In other words, reading the JSON data using this:
val testJsonData = spark.read.json("file:///data/json_example")
gives me the following schema:
root
|-- outerkey: struct (nullable = true)
| |-- innerkey_1: array (nullable = true)
| | |-- element: struct (containsNull = true)
| | | |-- price: double (nullable = true)
| | | |-- type: string (nullable = true)
| | | |-- uid: string (nullable = true)
| |-- innerkey_2: array (nullable = true)
| | |-- element: struct (containsNull = true)
| | | |-- price: double (nullable = true)
| | | |-- type: string (nullable = true)
| | | |-- uid: string (nullable = true)
| |-- innerkey_3: array (nullable = true)

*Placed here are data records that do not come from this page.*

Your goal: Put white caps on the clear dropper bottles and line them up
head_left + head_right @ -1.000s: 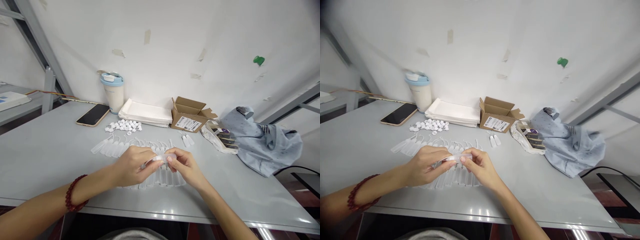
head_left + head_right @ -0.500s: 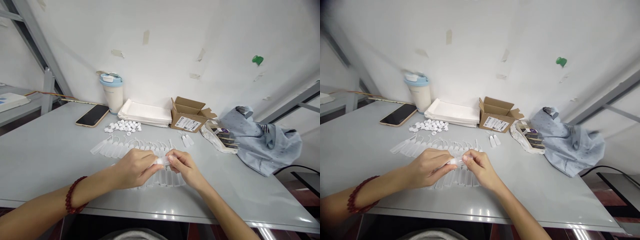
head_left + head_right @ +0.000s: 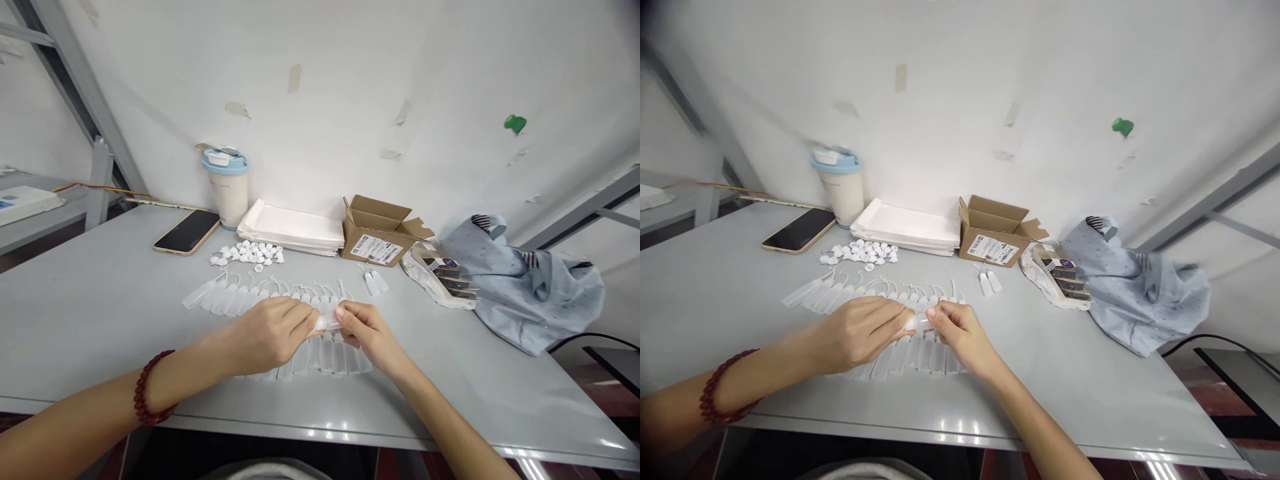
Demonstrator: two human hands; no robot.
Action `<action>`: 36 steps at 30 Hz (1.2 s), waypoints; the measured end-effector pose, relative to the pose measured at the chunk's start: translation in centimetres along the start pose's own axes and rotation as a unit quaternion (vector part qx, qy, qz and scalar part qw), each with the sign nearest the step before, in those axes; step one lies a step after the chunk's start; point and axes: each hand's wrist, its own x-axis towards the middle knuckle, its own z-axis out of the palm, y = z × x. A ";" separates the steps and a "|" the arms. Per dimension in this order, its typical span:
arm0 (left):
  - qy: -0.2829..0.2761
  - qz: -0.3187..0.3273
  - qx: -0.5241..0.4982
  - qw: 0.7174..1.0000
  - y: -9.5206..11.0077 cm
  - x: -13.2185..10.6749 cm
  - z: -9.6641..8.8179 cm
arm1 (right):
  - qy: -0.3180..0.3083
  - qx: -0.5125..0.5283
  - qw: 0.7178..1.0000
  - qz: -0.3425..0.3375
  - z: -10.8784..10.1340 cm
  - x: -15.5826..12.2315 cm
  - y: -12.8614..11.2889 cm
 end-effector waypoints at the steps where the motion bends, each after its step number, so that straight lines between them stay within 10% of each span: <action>1: 0.002 -0.005 -0.005 1.000 -0.1 0.0 0.1 | 0.005 -0.001 1.000 0.000 0.1 0.0 -0.1; 10: -0.048 -0.171 -0.076 0.981 -3.4 -0.8 0.7 | 0.147 -0.083 0.984 -0.050 -1.0 0.5 0.3; 18: -0.236 -0.427 0.023 0.873 -8.0 -2.4 0.1 | 0.299 -0.401 0.850 -0.162 -5.4 2.0 2.5; 23: -0.284 -0.431 0.024 0.856 -9.1 -3.3 0.4 | 0.290 -0.573 0.759 -0.105 -7.3 2.9 4.3; 36: -0.308 -0.422 0.011 0.853 -9.2 -3.9 1.4 | 0.227 -0.648 0.727 -0.036 -7.0 3.7 4.7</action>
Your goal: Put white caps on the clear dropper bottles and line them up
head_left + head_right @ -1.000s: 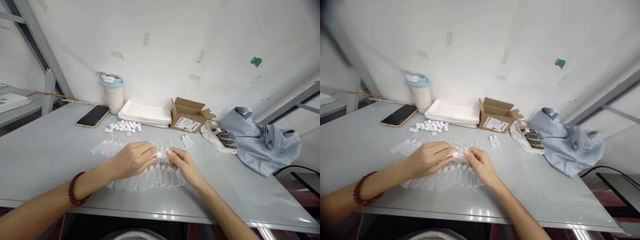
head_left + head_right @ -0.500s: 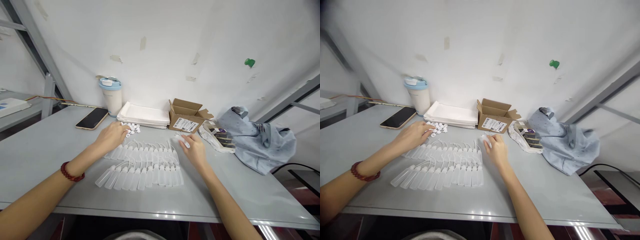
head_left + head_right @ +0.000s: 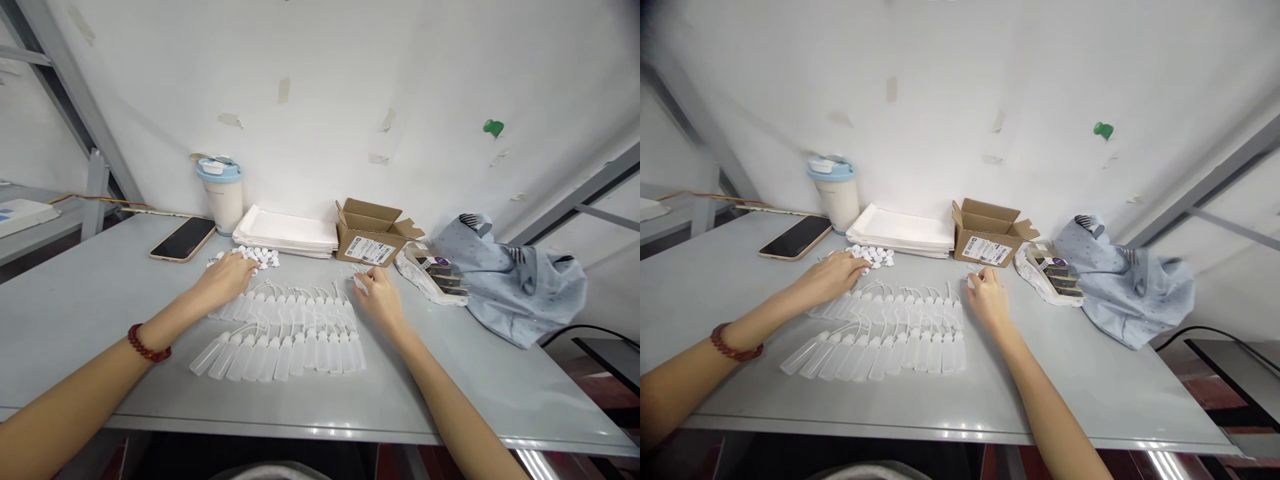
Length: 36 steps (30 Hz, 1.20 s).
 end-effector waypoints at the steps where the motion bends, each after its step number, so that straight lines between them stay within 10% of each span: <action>1: 0.001 0.000 -0.002 1.000 0.0 0.0 0.0 | -0.005 -0.004 1.000 -0.003 0.0 0.0 0.0; 36: -0.022 -0.053 -0.021 0.998 0.6 0.1 -0.5 | -0.137 0.215 0.967 -0.001 -4.0 -1.2 -0.5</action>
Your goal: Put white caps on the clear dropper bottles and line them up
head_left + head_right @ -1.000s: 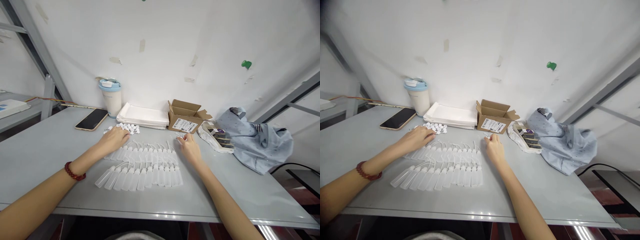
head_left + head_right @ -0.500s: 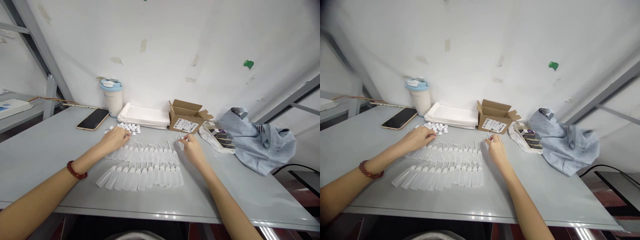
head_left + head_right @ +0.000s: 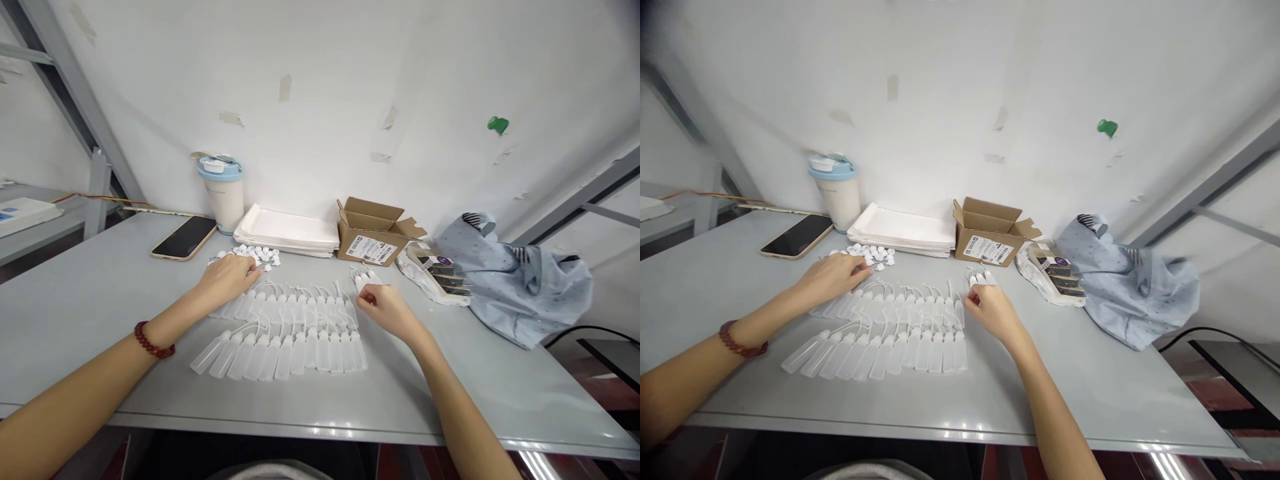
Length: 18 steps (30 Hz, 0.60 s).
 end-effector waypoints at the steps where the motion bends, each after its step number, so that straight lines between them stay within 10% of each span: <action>1: -0.001 -0.002 0.000 1.000 0.0 0.0 0.0 | -0.011 0.003 1.000 0.002 0.0 -0.1 -0.1; 18: -0.005 -0.021 0.020 1.000 0.0 0.2 0.4 | -0.109 0.019 0.993 0.040 0.5 -0.1 -0.4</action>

| | |-- element: struct (containsNull = true)
| | | |-- price: double (nullable = true)
| | | |-- type: string (nullable = true)
| | | |-- uid: string (nullable = true)
However, I'd like to end up with the much simpler:
root
|-- outerkey: array (nullable = false)
| |-- element: struct (containsNull = false)
| | |-- keyname: string (nullable = false)
| | |-- price: double (nullable = true)
| | |-- type: string (nullable = true)
| | |-- uid: string (nullable = true)
What transformation can I use on the data to be able to end up with the above schema?
Please let me know the easiest way to do this. Thanks in advance!
Your requirement is a bit complex and if my edit of your question is correct then following can be your solution.
you already have input dataframe with schema as
root
|-- outerkey: struct (nullable = true)
| |-- innerkey_1: array (nullable = true)
| | |-- element: struct (containsNull = true)
| | | |-- price: double (nullable = true)
| | | |-- type: string (nullable = true)
| | | |-- uid: string (nullable = true)
| |-- innerkey_2: array (nullable = true)
| | |-- element: struct (containsNull = true)
| | | |-- price: double (nullable = true)
| | | |-- type: string (nullable = true)
| | | |-- uid: string (nullable = true)
| |-- innerkey_3: array (nullable = true)
| | |-- element: struct (containsNull = true)
| | | |-- price: double (nullable = true)
| | | |-- type: string (nullable = true)
| | | |-- uid: string (nullable = true)
The following step would change the dataframe to have each array in different columns
val tempT = testJsonData.select($"outerkey.*")
whose schema would be
root
|-- innerkey_1: array (nullable = true)
| |-- element: struct (containsNull = true)
| | |-- price: double (nullable = true)
| | |-- type: string (nullable = true)
| | |-- uid: string (nullable = true)
|-- innerkey_2: array (nullable = true)
| |-- element: struct (containsNull = true)
| | |-- price: double (nullable = true)
| | |-- type: string (nullable = true)
| | |-- uid: string (nullable = true)
|-- innerkey_3: array (nullable = true)
| |-- element: struct (containsNull = true)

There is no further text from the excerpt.